Segment Open
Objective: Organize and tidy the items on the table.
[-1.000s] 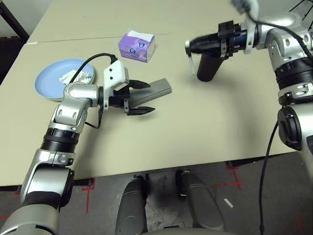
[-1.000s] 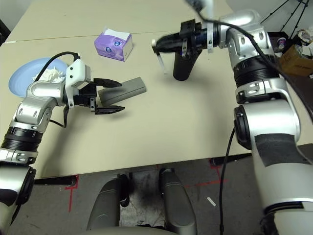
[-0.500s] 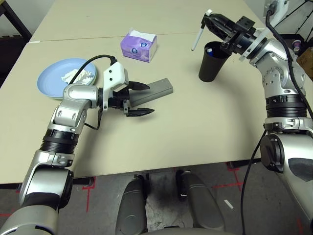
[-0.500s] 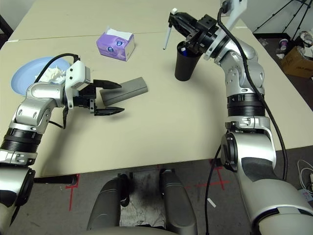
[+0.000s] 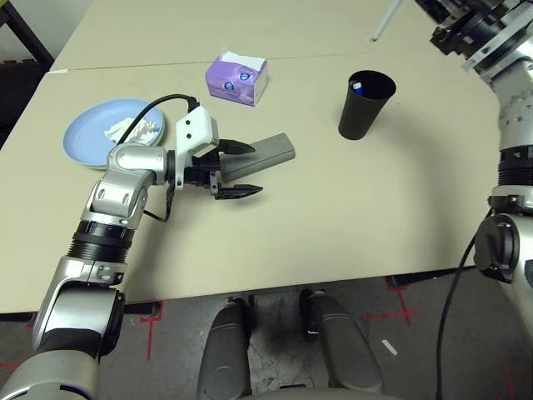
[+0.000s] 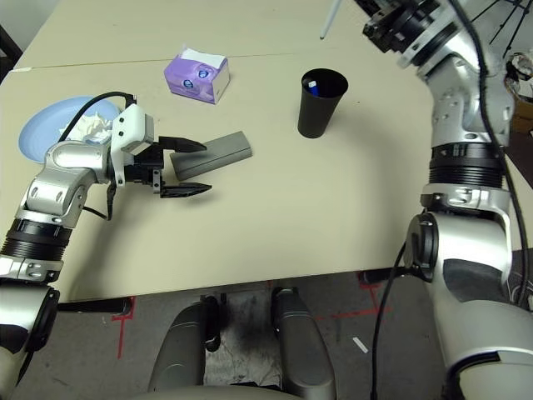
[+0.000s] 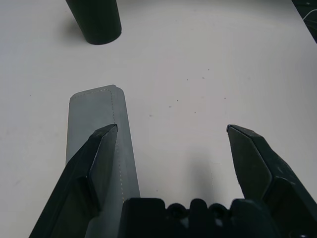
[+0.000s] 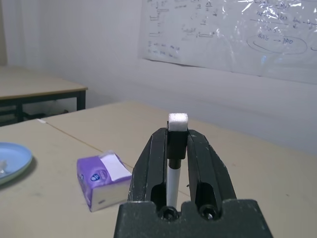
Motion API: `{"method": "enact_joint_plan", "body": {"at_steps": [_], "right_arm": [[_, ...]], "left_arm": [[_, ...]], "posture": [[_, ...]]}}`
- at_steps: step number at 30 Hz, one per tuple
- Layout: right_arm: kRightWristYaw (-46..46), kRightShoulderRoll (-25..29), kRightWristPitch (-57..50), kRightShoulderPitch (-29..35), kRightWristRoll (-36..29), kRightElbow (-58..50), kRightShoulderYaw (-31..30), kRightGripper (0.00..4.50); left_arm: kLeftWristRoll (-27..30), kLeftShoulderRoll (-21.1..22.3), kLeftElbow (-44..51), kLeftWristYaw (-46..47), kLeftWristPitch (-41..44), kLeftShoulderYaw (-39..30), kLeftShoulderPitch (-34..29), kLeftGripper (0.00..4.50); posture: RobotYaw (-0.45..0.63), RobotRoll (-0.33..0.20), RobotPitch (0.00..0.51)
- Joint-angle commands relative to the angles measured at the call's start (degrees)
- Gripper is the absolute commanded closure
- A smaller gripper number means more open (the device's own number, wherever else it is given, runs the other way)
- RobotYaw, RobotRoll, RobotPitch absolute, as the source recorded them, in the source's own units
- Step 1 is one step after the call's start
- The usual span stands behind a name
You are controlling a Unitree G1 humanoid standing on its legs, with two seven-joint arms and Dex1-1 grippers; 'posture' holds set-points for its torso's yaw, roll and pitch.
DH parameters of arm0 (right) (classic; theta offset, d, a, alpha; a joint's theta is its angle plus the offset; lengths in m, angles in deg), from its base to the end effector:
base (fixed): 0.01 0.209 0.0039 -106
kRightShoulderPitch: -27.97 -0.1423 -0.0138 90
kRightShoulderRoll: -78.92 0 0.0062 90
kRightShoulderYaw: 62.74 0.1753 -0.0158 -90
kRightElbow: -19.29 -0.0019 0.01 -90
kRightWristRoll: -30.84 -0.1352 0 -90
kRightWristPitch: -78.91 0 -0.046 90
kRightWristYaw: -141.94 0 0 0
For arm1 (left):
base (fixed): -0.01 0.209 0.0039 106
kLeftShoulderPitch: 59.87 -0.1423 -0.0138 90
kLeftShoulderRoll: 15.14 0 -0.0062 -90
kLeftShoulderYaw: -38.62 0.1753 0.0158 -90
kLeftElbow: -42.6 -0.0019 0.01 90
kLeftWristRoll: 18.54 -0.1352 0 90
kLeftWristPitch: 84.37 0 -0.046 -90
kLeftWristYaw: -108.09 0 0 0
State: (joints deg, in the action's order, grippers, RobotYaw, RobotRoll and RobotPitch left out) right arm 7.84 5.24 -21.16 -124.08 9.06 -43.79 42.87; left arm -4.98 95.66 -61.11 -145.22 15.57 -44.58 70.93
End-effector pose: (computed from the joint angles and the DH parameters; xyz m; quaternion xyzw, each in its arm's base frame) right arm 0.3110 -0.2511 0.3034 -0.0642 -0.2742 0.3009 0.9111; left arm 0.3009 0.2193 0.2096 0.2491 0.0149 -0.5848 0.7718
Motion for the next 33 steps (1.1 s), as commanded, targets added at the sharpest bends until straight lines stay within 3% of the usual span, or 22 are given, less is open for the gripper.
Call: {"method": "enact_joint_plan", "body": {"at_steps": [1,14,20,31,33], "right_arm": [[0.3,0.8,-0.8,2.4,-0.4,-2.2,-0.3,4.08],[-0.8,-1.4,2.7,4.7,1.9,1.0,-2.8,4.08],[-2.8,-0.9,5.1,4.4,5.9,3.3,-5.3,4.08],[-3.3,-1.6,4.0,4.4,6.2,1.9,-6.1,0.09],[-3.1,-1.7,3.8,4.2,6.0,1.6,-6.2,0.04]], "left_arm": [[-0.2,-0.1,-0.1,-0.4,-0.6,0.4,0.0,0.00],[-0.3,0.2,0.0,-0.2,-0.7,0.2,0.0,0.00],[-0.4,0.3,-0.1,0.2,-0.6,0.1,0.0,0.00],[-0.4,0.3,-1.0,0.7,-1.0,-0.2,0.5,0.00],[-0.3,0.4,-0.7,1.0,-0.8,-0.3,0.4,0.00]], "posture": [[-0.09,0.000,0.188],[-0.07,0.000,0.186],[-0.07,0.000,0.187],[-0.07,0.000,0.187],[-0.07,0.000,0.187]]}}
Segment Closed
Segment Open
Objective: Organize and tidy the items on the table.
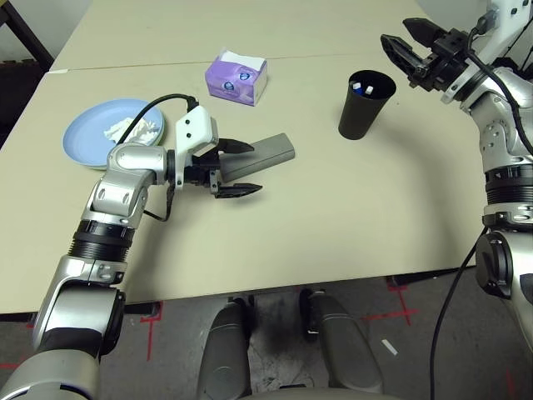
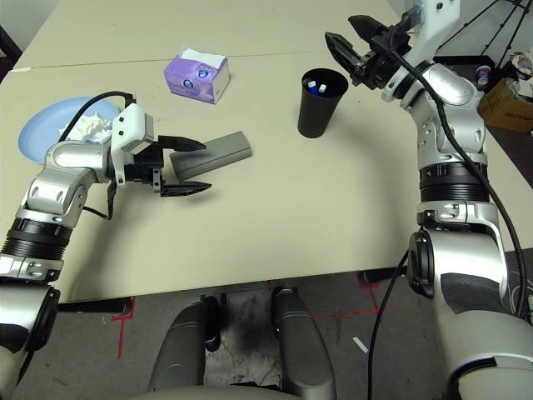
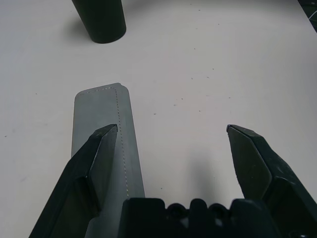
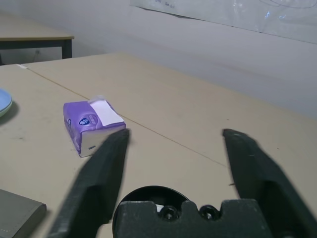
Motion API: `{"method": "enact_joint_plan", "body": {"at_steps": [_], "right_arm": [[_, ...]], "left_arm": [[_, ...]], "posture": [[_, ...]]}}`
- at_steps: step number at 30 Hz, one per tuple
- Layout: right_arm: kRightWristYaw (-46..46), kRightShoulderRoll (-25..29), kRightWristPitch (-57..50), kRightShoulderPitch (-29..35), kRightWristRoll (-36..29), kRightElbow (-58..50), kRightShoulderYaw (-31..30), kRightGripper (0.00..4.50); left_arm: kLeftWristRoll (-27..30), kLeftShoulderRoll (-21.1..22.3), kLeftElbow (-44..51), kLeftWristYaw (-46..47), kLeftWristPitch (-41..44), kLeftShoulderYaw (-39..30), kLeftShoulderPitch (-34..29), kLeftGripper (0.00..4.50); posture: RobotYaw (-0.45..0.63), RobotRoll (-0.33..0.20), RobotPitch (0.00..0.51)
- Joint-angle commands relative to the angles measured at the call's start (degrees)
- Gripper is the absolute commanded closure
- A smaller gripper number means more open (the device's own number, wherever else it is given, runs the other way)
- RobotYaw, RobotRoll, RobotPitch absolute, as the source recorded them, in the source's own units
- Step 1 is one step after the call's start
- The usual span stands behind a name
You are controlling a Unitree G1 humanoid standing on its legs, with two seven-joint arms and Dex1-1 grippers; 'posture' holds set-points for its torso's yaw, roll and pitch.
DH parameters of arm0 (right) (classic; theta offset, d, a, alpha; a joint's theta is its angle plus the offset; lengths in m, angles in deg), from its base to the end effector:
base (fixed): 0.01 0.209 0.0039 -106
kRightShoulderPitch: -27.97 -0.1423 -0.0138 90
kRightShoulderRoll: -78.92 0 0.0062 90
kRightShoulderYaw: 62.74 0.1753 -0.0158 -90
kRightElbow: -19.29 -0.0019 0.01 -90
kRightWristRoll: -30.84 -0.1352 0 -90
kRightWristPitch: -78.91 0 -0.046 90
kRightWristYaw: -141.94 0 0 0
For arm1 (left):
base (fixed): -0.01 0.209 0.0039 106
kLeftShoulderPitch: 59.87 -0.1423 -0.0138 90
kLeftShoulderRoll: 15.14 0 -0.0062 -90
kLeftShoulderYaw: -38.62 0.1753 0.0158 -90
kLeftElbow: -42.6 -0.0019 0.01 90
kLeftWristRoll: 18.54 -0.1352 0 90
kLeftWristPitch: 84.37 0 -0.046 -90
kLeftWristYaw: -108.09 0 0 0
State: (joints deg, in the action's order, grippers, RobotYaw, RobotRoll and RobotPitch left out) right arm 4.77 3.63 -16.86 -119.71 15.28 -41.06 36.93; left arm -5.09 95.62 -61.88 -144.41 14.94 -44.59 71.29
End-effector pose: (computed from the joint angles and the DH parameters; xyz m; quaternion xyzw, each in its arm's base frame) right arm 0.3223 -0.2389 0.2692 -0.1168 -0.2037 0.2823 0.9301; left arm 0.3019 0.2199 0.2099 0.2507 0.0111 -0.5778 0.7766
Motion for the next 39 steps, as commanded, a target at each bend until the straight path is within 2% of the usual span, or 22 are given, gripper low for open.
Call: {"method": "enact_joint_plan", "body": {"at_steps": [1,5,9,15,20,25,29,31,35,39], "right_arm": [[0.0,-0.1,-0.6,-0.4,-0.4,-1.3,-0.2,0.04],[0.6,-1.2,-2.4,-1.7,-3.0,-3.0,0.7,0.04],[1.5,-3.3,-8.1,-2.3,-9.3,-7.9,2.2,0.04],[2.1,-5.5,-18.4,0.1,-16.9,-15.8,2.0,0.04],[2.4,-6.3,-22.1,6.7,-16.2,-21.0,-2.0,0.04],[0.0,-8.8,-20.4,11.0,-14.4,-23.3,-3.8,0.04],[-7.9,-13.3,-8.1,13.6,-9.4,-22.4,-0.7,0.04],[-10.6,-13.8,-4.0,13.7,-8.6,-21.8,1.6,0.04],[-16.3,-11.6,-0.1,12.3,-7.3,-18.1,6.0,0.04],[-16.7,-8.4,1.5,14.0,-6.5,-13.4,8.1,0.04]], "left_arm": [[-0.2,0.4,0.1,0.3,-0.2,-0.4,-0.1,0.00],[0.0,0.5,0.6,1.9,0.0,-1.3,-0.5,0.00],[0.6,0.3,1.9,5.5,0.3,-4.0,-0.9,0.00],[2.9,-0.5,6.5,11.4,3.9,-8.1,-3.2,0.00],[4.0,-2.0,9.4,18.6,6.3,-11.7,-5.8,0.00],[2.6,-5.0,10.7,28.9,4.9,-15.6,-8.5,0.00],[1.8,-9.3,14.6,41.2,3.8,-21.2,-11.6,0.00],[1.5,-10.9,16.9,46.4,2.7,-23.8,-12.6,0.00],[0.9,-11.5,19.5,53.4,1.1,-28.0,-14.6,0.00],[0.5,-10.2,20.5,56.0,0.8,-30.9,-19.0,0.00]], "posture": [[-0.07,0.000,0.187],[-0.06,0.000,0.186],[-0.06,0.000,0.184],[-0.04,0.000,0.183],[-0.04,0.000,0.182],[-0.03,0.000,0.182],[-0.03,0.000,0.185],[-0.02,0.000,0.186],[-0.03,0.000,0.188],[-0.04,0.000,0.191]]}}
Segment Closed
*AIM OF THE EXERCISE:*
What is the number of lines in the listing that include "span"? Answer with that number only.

*RESULT OF THIS EXERCISE:*
4